How faithfully a given stretch of nucleotides is replicated and expressed depends not only on the machinery for DNA and RNA processing in the cell, but also on the sequence of the nucleotide stretch itself. Certain sequences are inherently prone to errors during replication and expression, whereas other sequences are more stable. The stability of a nucleotide sequence can evolve independently of the sequence of the encoded protein. This is a consequence of the redundancy of the genetic code. As 61 codons code for 20 amino acids, any given amino acid sequence can be encoded by different nucleotide sequences that differ in their propensity for errors during replication and expression. Here we ask if the nucleotide sequences actually used by organisms are a random sample of all the possible sequences encoding that particular amino acid sequence, or if they deviate from a random choice in the direction of stability or instability.
It has been speculated that the evolution of unstable sequences could result from selection for novel and advantageous mutations. This idea goes back to reports about high mutation rates in certain loci of pathogenic bacteria [1
]. More recently, high local mutation rates have been implied for loci in non-pathogenic bacteria [2
] and yeast [3
], and it has been speculated that unstable nucleotide sequences could generally make a substantial contribution to genetic variation for selection to act upon [4
The evolution of stable sequences is thought to be the consequence of the costly flipside of instability. Although mutations can occasionally confer benefits, most mutations are deleterious, and a higher mutation rate can lead to a harmful mutational load. Additionally, errors during transcription or translation are metabolically costly. Such combined costs could lead to selection towards alleles with stable nucleotide sequences.
Currently, the relative importance of selection for stability or instability of DNA sequences is not clear. To investigate this question, we asked whether coding sequences of a number of organisms were more or less stable than expected by chance. We focused on one important determinant of stability, the occurrence of mononucleotide repeats: homogenous runs of one nucleotide. Mononucleotide repeats have a strong influence on the local mutation rate [6
]. In yeast, extending a mononucleotide repeat (of length ≥4) by one nucleotide leads to an increase in the local mutation rate by about a factor of two [7
]. The most common mutations in mononucleotide repeats are insertions or deletions of one or more nucleotide, often leading to a change in the reading frame of the remainder of the protein. This alters the amino acid sequence and typically leads to the emergence of a premature stop codon. Errors during expression are also strongly influenced by mononucleotide repeats: high error rates of transcription [8
] and translation [9
] have been reported for mononucleotide repeats in Escherichia coli
. For this study, we focus on mononucleotide repeats, because repeats consisting of short units are much more common and less stable [10
] than repeats of longer units.
The distribution of mononucleotide repeats in organisms' genomes has been addressed by many other studies [11
]. These studies have often found that the observed number of mononucleotide repeats exceeded the expected number [12
], and this finding is sometimes interpreted as evidence for selection for evolvability [4
]. A few studies also reported under-representation of mononucleotide repeats [11
]. The expected number of repeats is usually calculated by assuming that nucleotides or codons are randomly distributed within a gene (but see [17
]).

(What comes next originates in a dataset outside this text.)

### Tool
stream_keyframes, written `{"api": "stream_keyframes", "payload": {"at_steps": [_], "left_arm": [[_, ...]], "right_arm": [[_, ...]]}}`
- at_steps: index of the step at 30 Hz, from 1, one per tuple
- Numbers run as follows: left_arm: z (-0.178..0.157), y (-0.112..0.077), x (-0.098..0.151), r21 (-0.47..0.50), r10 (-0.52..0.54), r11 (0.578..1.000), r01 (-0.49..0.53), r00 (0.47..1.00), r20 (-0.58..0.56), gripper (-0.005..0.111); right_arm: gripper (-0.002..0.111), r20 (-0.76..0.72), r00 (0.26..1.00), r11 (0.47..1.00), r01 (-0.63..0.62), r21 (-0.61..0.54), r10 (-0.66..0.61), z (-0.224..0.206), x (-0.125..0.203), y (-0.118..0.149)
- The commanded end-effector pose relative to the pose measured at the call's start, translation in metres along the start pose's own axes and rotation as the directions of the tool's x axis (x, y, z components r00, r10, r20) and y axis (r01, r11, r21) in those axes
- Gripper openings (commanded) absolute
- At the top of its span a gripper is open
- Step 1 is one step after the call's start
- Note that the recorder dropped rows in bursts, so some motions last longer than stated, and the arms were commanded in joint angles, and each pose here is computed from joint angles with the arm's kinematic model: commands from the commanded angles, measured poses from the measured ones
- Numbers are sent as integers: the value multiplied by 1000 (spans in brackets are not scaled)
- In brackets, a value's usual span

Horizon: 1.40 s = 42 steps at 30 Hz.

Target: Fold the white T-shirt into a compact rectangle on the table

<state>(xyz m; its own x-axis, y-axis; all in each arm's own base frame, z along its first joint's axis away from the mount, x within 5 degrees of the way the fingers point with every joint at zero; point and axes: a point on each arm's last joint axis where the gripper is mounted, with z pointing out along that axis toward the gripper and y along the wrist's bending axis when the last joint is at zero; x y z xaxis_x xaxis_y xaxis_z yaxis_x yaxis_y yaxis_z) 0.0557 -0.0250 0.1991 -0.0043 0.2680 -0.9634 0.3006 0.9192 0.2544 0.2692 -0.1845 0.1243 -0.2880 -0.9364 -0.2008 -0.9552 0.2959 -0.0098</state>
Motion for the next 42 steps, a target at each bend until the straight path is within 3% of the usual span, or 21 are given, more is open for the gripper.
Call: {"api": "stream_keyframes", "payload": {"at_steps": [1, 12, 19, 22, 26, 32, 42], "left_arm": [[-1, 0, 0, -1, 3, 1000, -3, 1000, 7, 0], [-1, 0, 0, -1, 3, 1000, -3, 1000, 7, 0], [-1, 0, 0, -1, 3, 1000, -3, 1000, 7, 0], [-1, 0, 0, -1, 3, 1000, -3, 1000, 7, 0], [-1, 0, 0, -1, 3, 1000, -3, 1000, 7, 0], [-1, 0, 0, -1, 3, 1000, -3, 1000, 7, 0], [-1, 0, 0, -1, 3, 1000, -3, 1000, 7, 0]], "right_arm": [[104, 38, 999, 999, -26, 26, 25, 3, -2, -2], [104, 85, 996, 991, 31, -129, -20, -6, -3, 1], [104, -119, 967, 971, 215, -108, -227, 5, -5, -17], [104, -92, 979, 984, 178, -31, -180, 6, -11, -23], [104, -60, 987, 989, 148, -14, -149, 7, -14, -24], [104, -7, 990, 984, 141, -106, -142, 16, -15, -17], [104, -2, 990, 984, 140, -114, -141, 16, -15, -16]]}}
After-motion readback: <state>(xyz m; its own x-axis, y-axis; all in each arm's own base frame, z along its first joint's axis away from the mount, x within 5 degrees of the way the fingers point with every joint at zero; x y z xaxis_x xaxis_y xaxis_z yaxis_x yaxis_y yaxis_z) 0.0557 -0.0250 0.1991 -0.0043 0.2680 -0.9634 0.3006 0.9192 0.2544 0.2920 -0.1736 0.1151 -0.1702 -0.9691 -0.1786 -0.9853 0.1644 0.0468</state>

This null model does not preserve the amino acid sequence of proteins. It would be appropriate if the amino acids were randomly distributed in genes. However, many proteins contain amino acid repeats [19
] and some of these repeats have functional significance [20
]. Amino acid repeats make the emergence of nucleotide repeats more likely and thus increase their numbers relative to a null model that does not take into account the amino acid sequence. This effect could explain the common result that actual nucleotide sequences contain more mononucleotide repeats than the random sequences generated under this particular null model. These studies are thus not sufficient to resolve the question whether the amino acid sequence is encoded in a way that avoids or promotes the emergence of nucleotide repeats.
In contrast to most of these earlier studies, we used a null model that preserves the amino acid sequence. Such null models have been used for comparing observed and expected nucleotide sequences in terms of RNA secondary structure [21
], the frequency of short nucleotide motifs in different frames [22
], and the frequency of targets for errors during translation [23
]. A recent study used such a null model to identify runs of adenines and thymines that are thought to be involved in errors during transcription in bacterial genomes [24
]. Here we used this method to investigate the occurrence of mononucleotide repeats in the genomes of E. coli, Saccharomyces cerevisiae,
and Caenorhabditis elegans.
We analyzed all genes of these organisms and asked whether they contain more or fewer repeats than expected under this null model. This allowed us to determine whether these organisms use stable or unstable nucleotide sequences to encode their proteins.